▸ How to complete this task:
From the listing below, pull out the lines that hold "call".

[Start of section]

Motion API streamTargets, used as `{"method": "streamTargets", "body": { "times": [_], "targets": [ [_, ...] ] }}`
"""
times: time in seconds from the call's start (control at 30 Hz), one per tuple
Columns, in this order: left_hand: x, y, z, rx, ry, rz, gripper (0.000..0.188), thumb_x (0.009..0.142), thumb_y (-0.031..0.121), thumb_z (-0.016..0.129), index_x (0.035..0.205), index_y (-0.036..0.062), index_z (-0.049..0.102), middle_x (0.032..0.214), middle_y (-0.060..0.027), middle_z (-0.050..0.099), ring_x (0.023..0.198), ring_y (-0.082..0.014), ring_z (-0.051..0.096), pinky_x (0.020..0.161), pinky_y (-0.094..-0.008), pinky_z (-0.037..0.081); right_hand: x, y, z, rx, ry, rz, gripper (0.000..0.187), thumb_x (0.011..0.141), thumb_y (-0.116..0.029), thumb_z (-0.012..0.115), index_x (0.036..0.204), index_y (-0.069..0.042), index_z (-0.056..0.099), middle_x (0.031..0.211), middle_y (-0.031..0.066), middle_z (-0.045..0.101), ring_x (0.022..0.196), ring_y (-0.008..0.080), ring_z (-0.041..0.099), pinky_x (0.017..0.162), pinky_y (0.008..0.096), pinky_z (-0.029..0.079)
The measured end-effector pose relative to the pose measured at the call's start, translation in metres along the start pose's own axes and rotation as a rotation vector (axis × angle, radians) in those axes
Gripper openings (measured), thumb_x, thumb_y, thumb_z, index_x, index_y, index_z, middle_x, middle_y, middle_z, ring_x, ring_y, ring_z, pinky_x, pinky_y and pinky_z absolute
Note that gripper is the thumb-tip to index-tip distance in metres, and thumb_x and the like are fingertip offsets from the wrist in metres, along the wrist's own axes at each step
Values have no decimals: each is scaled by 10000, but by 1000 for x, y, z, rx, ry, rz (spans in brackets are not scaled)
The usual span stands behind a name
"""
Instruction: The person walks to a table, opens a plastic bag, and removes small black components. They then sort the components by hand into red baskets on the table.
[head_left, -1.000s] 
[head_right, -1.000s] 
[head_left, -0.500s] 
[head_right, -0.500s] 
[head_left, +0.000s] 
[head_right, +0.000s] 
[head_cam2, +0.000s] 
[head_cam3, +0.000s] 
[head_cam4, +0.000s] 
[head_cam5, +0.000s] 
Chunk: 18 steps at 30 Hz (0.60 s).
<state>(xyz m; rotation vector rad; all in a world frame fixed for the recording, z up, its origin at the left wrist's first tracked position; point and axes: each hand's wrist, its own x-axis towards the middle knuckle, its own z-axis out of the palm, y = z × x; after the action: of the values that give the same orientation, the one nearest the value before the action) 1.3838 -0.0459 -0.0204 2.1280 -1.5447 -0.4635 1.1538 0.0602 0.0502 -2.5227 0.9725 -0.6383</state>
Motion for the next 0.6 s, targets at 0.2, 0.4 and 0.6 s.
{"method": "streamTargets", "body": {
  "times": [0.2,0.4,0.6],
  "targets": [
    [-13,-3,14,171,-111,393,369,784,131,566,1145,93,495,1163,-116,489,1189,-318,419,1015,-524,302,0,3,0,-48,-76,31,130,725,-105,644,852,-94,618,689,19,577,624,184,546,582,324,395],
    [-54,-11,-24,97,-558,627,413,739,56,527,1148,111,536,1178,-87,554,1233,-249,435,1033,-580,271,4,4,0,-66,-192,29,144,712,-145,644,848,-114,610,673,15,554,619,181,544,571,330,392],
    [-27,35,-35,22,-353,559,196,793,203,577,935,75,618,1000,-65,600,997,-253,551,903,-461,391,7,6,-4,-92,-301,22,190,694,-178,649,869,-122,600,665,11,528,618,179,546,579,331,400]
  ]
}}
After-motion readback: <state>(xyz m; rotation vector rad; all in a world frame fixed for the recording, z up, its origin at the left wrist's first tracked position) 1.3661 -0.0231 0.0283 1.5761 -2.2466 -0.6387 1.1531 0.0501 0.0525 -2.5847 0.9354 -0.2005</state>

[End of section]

▸ Written answer:
times: time in seconds from the call's start (control at 30 Hz), one per tuple
The measured end-effector pose relative to the pose measured at the call's start, translation in metres along the start pose's own axes and rotation as a rotation vector (axis × angle, radians) in those axes

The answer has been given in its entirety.